Graham County Government is included among 872 “eligible objectors” to proposed plans that will guide resource management in the Nantahala and Pisgah national forests for the next 20 years.
Four choices were proposed – a status quo plan, plans that favor timber harvest or recreation, and a fourth that blends timber harvest and recreation. Following a series of public comment periods during which Graham County Government favored the plan most favorable to timber harvesting, the U.S. Forest Service came up with a fifth alternative, called Alternative E, which combines elements of other plans.
The county’s comments have supported an increase in timber production within Graham County and stated opposition to any additional Wilderness or Wild and Scenic River designations within Graham County, while also supporting additional recreational opportunities on Forest Service property in Graham County.

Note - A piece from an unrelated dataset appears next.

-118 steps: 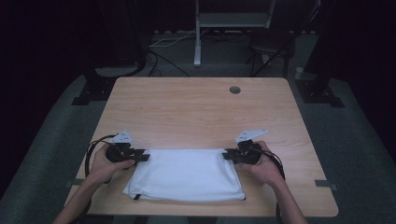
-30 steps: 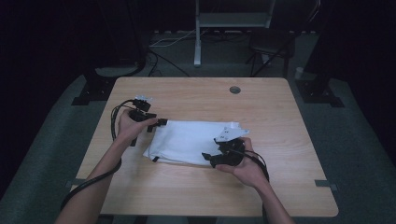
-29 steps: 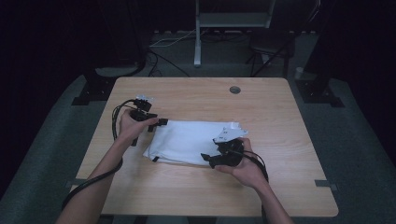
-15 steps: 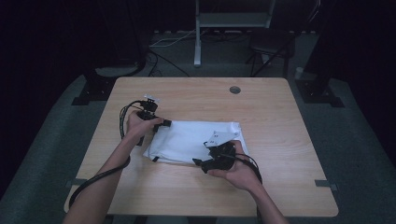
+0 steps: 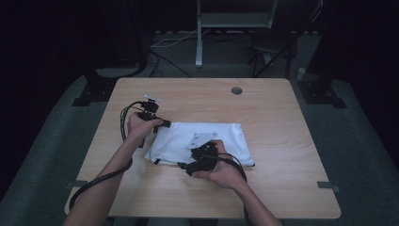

ν The county has received a special use permit to install wells to monitor water quality around an old landfill off Atoah Road. The county has been looking at installing three wells at the long-closed landfill at a cost of $61,800.
The wells are required by the N.C. Department of Environmental Quality to ensure that drainage from the site is not contaminating off-site surface and groundwater.
The expense was not budgeted, so the budget will have to be amended to enable the county to proceed.
ν Emergency Management Services Director Brian Stevens persuaded the board to approve $8,316 for a maintenance program for his department’s cardiac monitors. Stevens said maintenance has occurred only when equipment breaks down, but for something as critical and delicate as a cardiac monitor, more proactive measures are required.
The department has six cardiac monitors, and the service will provide year-round maintenance, calibration, and warrantees. It even provides loaners for equipment taken out of service and discounts on batteries.
The board also approved a similar maintenance agreement at a cost of $11,382 for Stryker-branded medical equipment kept onboard EMS ambulances, including gurneys.
EMS will be seeking bids for two new ambulances to replace the two oldest in-service ambulances. The department normally buys one ambulance a year, but COVID-19 has delayed purchases over the past two years.
It takes 18-36 months for delivery of a new ambulance once it is ordered, Stevens said.
Stevens said his department is in good shape right now, but anything could happen in the next two years.
ν County commissioners were asked to chime in on legislative priorities in the coming year, and state mandates without state funding was first on their minds. The county was forced to cut costs in order to pay for mandatory pay increases at county schools.
A list of five proposed priorities listed unfunded mandates as the fifth priority. Commissioners said it needs to be the first priority.